When I saw the first version of Majikal, it looked like the biggest challenge of my professional life. It was little better than ancient mainframe model to start with. The only good part was data interchange format (JSON) that made me believe I was looking at 2011 codebase.
MySQL database or any relational database for that matter is a good choice to build enterprise products where the requirement is not so dynamic as it is in the modern days. Whenever there is change in domain model, you need to make a lot of code change to support the backward compatibility. The ORMs present in the market are not really masking the complexity. As you know Database has strong influence on domain model, many domain objects make more complex mapping joins in RDMS and that will make the queries even harder to write. I also had to write lot of boilerplate code to map the JSON APIs to the normalized domain model. What if JSON was our primary model?
I started looking for document based databases. CouchDB was simple keystore, it gives great flexibility on schema design front but leaves a lot on developer to implement the domain model. Cassandra, on the other hand offers huge scalability but schema design was way too difficult. I found mongoDB quite upto the requirements as it was simple to use and can execute similar queries to RDBMs. On one hand it can store JSON natively.

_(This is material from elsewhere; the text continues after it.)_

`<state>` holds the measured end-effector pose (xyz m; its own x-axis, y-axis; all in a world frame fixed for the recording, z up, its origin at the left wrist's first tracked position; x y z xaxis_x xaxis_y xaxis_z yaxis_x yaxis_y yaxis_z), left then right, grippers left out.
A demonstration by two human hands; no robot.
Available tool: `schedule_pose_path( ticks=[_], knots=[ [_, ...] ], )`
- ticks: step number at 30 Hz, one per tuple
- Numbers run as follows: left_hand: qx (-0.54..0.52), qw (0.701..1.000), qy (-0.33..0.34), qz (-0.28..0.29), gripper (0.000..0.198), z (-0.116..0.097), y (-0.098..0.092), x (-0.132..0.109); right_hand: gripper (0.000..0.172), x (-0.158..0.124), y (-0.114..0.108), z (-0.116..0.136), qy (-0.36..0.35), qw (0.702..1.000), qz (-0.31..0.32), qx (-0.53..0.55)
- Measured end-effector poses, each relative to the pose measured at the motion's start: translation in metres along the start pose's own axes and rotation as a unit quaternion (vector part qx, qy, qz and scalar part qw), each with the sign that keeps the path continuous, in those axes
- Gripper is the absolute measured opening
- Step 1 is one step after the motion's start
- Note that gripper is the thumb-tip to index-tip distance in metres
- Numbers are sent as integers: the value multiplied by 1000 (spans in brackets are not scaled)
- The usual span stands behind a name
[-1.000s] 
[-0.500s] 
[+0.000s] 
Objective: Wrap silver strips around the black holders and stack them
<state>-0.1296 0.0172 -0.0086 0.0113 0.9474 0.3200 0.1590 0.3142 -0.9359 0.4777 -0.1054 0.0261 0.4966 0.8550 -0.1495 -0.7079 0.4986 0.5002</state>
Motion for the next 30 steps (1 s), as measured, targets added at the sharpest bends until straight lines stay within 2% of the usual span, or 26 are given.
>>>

One of the challenges that comes with moving to MongoDB is figuring how to best model your data. While most developers have internalized the rules of thumb for designing schemas for RDBMSs, these rules don’t always apply to MongoDB. The simple fact that documents can represent rich, schema-free data structures means that we have a lot of viable alternatives to the standard, normalized, relational model. Not only that, MongoDB has several unique features, such as atomic updates and indexed array keys, that greatly influence the kinds of schemas that make sense.